- **Required work**: Find the line holding "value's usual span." in the entries below. Give it again exactly, along with every line after it up to and including the line holding "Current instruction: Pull".

- **Dataset records**:
══════════

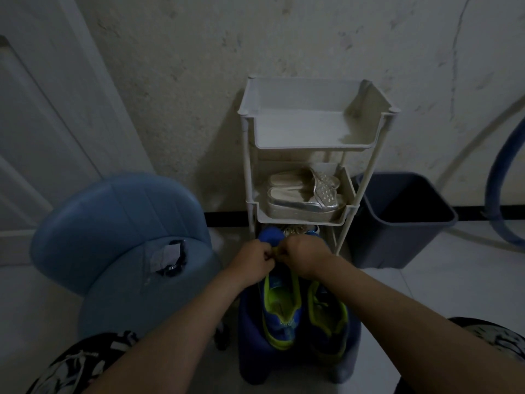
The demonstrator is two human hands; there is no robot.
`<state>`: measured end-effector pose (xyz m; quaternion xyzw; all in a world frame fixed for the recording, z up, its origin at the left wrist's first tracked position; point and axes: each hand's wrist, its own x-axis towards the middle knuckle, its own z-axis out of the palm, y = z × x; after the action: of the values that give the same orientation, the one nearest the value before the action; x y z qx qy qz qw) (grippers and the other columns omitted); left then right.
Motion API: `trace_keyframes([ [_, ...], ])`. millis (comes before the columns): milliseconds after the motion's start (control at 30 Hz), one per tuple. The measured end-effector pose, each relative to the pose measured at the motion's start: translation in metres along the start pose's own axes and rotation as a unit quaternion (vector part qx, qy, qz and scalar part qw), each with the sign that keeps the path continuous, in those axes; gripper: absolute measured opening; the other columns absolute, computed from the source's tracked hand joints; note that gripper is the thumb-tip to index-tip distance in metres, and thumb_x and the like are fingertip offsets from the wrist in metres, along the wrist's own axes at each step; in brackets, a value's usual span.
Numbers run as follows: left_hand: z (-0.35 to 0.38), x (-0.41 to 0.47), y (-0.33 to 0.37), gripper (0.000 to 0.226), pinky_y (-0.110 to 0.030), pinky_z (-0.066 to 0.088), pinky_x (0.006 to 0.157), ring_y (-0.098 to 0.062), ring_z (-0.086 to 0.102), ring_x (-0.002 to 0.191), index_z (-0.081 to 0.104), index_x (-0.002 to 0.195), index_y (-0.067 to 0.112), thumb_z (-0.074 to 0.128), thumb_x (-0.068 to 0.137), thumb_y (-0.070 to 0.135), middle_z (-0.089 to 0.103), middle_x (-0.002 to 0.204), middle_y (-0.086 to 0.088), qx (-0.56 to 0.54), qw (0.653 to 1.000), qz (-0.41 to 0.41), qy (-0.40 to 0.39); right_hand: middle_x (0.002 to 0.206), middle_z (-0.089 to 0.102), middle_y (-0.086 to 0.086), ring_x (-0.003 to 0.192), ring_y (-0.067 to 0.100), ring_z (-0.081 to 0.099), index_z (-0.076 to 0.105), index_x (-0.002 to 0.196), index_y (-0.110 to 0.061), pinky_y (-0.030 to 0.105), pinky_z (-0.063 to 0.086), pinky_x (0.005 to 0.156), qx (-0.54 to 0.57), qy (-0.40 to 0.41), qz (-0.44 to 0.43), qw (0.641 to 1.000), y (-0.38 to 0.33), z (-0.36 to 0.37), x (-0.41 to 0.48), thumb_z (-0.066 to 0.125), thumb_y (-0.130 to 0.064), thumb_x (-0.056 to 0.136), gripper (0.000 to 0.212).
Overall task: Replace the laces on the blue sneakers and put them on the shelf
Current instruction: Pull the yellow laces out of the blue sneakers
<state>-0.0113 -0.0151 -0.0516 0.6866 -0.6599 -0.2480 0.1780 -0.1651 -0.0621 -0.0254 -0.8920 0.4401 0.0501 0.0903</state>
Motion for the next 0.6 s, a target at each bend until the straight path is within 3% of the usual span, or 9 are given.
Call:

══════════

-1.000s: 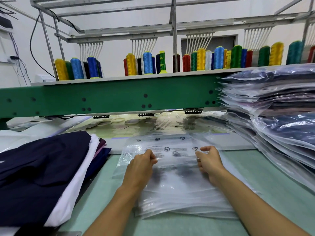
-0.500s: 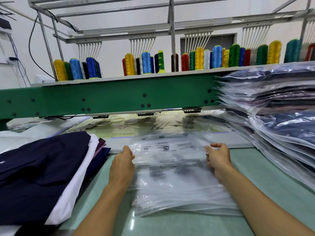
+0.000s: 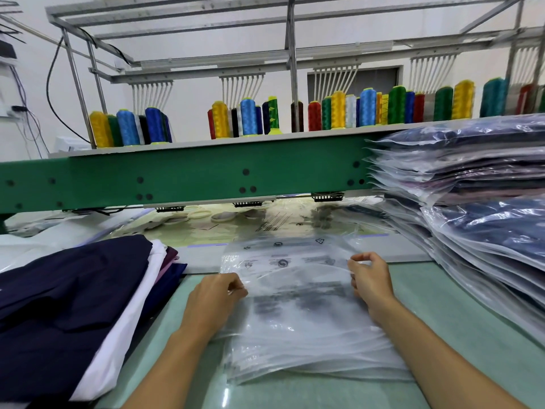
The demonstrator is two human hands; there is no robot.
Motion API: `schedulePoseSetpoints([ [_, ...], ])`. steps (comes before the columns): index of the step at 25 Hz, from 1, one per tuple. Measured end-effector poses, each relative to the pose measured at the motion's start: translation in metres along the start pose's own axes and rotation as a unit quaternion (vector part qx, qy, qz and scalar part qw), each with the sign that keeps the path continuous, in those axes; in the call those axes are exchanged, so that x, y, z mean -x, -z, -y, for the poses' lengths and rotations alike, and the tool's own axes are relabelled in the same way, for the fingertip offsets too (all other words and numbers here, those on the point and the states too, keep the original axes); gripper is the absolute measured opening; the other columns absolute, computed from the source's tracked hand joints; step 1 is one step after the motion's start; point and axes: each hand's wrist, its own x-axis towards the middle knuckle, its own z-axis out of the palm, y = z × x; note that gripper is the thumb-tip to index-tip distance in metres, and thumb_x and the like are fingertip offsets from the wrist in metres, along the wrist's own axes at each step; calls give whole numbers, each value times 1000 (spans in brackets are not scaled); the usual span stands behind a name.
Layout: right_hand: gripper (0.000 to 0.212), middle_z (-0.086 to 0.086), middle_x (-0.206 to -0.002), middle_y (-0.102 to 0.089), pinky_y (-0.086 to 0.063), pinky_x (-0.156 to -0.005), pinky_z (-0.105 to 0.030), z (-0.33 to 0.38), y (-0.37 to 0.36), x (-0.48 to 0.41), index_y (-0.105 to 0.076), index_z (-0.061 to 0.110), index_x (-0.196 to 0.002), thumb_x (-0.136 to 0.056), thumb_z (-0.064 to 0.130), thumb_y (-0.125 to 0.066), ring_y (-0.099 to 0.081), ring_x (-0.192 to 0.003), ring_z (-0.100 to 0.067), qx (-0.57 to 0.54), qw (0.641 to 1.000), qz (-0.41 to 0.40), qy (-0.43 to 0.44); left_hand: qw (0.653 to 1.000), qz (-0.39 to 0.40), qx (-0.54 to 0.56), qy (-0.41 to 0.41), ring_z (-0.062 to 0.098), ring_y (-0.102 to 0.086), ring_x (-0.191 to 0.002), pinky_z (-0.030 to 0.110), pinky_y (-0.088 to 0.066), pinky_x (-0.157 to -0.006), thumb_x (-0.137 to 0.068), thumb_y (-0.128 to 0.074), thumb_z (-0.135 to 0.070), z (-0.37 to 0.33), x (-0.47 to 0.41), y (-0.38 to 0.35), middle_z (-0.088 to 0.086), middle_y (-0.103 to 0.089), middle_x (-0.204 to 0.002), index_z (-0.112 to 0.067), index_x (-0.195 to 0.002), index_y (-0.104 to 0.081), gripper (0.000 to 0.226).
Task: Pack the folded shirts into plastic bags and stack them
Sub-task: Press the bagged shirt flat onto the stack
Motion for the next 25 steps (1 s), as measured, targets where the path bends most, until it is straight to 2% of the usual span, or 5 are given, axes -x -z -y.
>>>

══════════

- **Solved problem**:
Motion API: `trace_keyframes([ [_, ...], ])`. millis (comes before the columns): milliseconds after the motion's start (control at 30 Hz), one per tuple. The measured end-effector pose, each relative to the pose measured at the motion's start: translation in metres along the start pose's own axes and rotation as a unit quaternion (vector part qx, qy, qz and scalar part qw), each with the sign that keeps the path continuous, in those axes; gripper: absolute measured opening; the other columns absolute, computed from the source's tracked hand joints; note that gripper is the thumb-tip to index-tip distance in metres, and thumb_x and the like are fingertip offsets from the wrist in metres, along the wrist's own axes at each step; in brackets, a value's usual span.
Numbers run as follows: left_hand: z (-0.35 to 0.38), x (-0.41 to 0.47), y (-0.33 to 0.37), gripper (0.000 to 0.226), pinky_y (-0.110 to 0.030), pinky_z (-0.066 to 0.088), pinky_x (0.006 to 0.157), ring_y (-0.098 to 0.062), ring_z (-0.086 to 0.102), ring_x (-0.002 to 0.191), index_z (-0.081 to 0.104), index_x (-0.002 to 0.195), index_y (-0.067 to 0.112), thumb_z (-0.074 to 0.128), thumb_x (-0.068 to 0.137), thumb_y (-0.070 to 0.135), middle_z (-0.089 to 0.103), middle_x (-0.002 to 0.204), middle_y (-0.086 to 0.088), qx (-0.56 to 0.54), qw (0.653 to 1.000), qz (-0.41 to 0.41), qy (-0.40 to 0.39); right_hand: middle_x (0.002 to 0.206), middle_z (-0.089 to 0.102), middle_y (-0.086 to 0.086), ring_x (-0.003 to 0.192), ring_y (-0.067 to 0.100), ring_z (-0.081 to 0.099), index_z (-0.076 to 0.105), index_x (-0.002 to 0.196), index_y (-0.110 to 0.061), pinky_y (-0.030 to 0.105), pinky_z (-0.063 to 0.086), pinky_x (0.005 to 0.156), qx (-0.54 to 0.57), qy (-0.40 to 0.41), qz (-0.44 to 0.43), qw (0.641 to 1.000), y (-0.38 to 0.33), z (-0.36 to 0.37), x (-0.41 to 0.48), thumb_z (-0.066 to 0.125), thumb_y (-0.130 to 0.064), thumb_x (-0.056 to 0.136), gripper (0.000 to 0.212).
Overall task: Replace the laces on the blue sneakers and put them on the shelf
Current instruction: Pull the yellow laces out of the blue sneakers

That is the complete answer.